Sermons

Summary: Gives the characteristics of true success from Scripture: spiritual riches not material wealth; righteousness and humility not prominence or position; and spiritual insight not human wisdom or education.

True Success

When you look ahead to your future, if you’re normal, you want to have a successful future. In fact, the desire for success drives many of our most important decisions. Something that will make us successful, we do, and something that will make us unsuccessful, we try not to do. We live our lives in such a way as to lead to success. There is nothing wrong, of course, with wanting to be successful. However, the world’s view of success and the biblical view of success are often opposite each other.

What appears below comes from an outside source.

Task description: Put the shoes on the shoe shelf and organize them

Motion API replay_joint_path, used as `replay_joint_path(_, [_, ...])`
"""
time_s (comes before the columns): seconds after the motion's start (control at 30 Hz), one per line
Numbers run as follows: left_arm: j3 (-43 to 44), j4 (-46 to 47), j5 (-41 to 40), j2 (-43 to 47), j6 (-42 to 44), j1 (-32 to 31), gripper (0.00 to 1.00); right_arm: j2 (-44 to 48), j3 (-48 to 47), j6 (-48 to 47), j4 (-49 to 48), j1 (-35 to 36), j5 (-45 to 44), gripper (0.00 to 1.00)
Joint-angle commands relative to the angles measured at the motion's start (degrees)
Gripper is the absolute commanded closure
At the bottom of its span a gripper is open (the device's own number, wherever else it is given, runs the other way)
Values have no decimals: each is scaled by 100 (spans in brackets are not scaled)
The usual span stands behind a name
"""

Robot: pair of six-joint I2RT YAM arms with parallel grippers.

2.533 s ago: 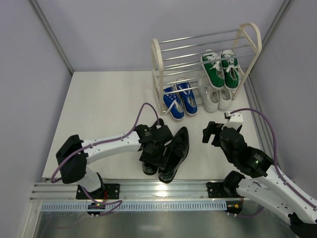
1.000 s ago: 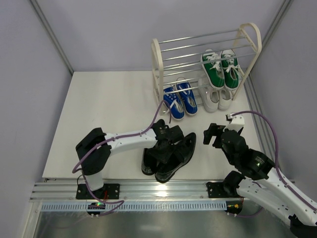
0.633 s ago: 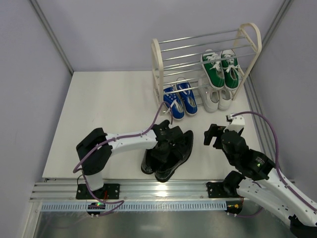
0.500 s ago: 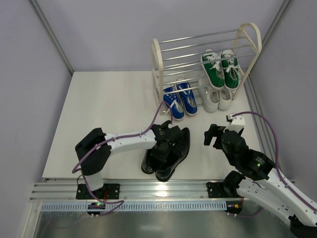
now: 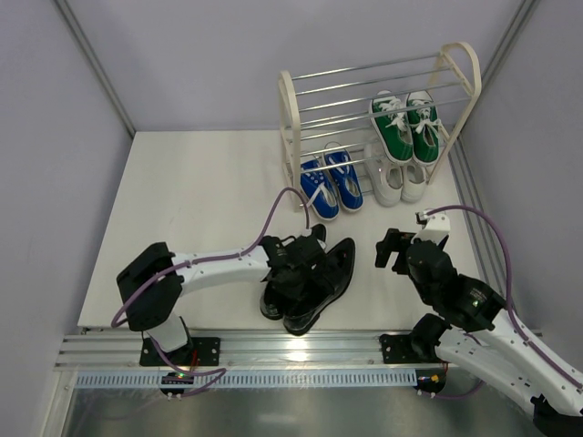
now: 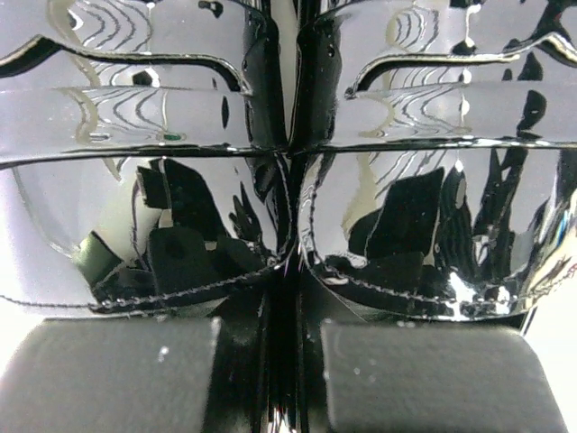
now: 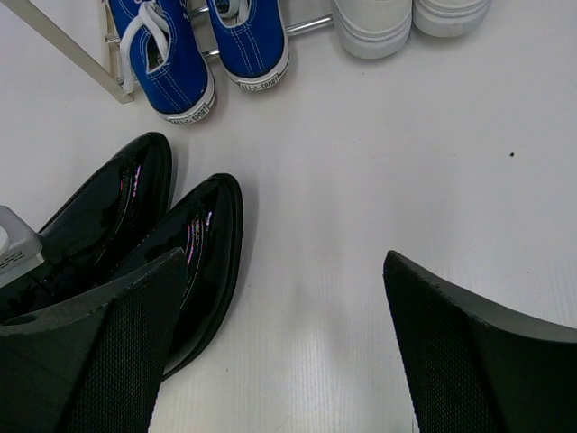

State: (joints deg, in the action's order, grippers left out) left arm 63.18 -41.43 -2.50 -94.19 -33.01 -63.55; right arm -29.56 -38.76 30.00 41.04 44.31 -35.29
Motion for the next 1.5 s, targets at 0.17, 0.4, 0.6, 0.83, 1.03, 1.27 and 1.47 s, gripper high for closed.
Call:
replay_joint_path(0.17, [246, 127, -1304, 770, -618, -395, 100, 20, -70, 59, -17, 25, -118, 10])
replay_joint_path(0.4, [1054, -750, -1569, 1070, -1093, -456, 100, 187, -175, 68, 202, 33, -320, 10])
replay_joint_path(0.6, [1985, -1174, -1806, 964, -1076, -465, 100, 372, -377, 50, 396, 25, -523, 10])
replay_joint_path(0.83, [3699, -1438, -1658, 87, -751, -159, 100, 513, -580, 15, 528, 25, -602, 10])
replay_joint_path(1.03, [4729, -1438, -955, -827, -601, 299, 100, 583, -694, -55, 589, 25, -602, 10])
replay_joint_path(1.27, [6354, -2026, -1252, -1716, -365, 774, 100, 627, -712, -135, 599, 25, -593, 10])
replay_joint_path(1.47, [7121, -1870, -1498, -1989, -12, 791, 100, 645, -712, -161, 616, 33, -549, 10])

In 1966, about a year before he died, the brilliant physicist J. Robert Oppenheimer said, "I am a complete failure!" This man had been the director of the Los Alamos Project, a research team that produced the atomic bomb, and he had also served as the head of the Institute for Advanced Study at Princeton. Yet, in looking back, he saw his achievements as meaningless. When asked about them, he replied, "They leave on the tongue only the taste of ashes."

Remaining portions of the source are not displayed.